The statistics, how they are computed?

  1. model: Retention rate = ratio between the actual and estimated number of Bachelor's students enrolled [in year X+1]. The latter (i.e. estimated) number of Bachelor's students is equal to the total number of Bachelor's students enrolled in all years [for year X] - number of Bachelor's degrees awarded [in year X] + number of first-year Bachelor's students enrolled [in year X+1].

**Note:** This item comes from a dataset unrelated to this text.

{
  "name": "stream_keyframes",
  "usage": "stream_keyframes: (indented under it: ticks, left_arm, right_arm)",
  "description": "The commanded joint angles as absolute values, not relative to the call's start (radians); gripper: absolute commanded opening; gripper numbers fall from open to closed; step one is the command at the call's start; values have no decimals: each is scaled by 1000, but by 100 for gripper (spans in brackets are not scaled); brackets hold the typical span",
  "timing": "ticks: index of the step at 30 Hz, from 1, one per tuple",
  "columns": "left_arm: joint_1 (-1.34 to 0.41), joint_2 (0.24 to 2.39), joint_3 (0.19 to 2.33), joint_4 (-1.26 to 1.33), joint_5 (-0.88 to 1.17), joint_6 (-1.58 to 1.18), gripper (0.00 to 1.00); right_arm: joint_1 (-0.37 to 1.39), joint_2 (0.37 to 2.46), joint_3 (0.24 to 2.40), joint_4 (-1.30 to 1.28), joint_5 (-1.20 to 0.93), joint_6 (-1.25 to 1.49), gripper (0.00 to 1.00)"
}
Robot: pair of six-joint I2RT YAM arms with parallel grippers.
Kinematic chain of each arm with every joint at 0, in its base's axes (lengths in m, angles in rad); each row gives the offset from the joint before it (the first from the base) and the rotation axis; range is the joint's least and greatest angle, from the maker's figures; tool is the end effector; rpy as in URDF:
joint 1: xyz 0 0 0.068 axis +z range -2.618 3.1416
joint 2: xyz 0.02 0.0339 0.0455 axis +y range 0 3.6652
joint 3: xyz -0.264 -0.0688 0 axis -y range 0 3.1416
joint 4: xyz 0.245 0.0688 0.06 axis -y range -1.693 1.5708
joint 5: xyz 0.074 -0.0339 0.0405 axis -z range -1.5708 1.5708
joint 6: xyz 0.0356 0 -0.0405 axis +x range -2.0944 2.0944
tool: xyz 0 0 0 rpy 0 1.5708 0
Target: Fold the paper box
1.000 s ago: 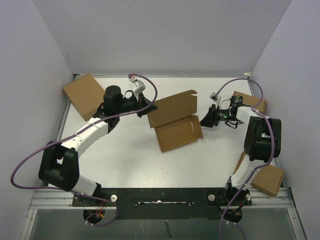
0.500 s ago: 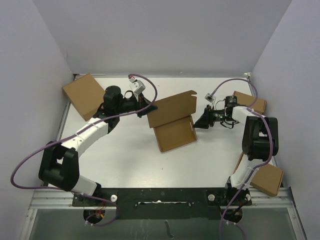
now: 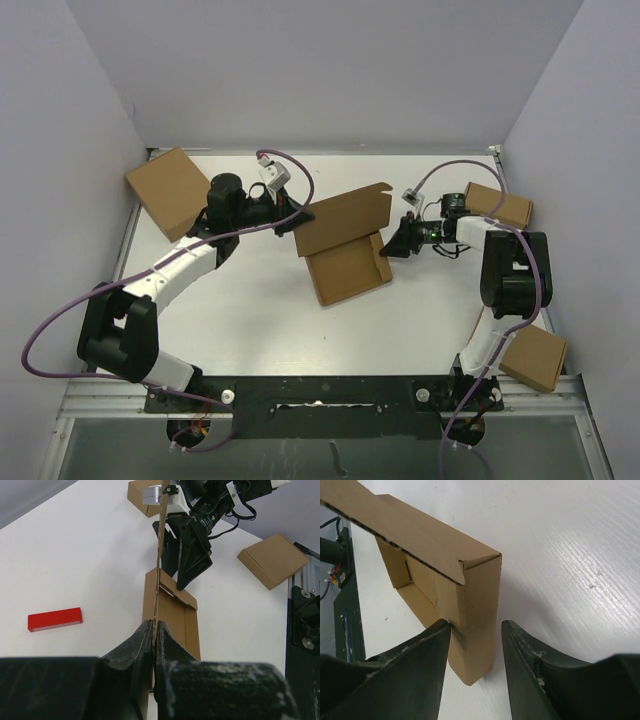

  2. model: Year-on-year retention rate, i.e. students still studying in Y+1 from those studying in Y corresponding years -- upper bound, because number of 3rd year students in Y-1 is under-approximated by number of degrees awarded which is a subset of those 3rd year students

How to convert data from excel (optional)

If you want to use similar data to use this visualization. Try to edit retention_model1_json_convert.py

  • install dependencies
pip install -r requirements.txt
  • run the modified script

python retention_model1_json_convert.py --model 2 -i  "./data/Bachelor-Data-Retention-Graduation.xlsx"

data for visualization should match ./retention_schema.json file.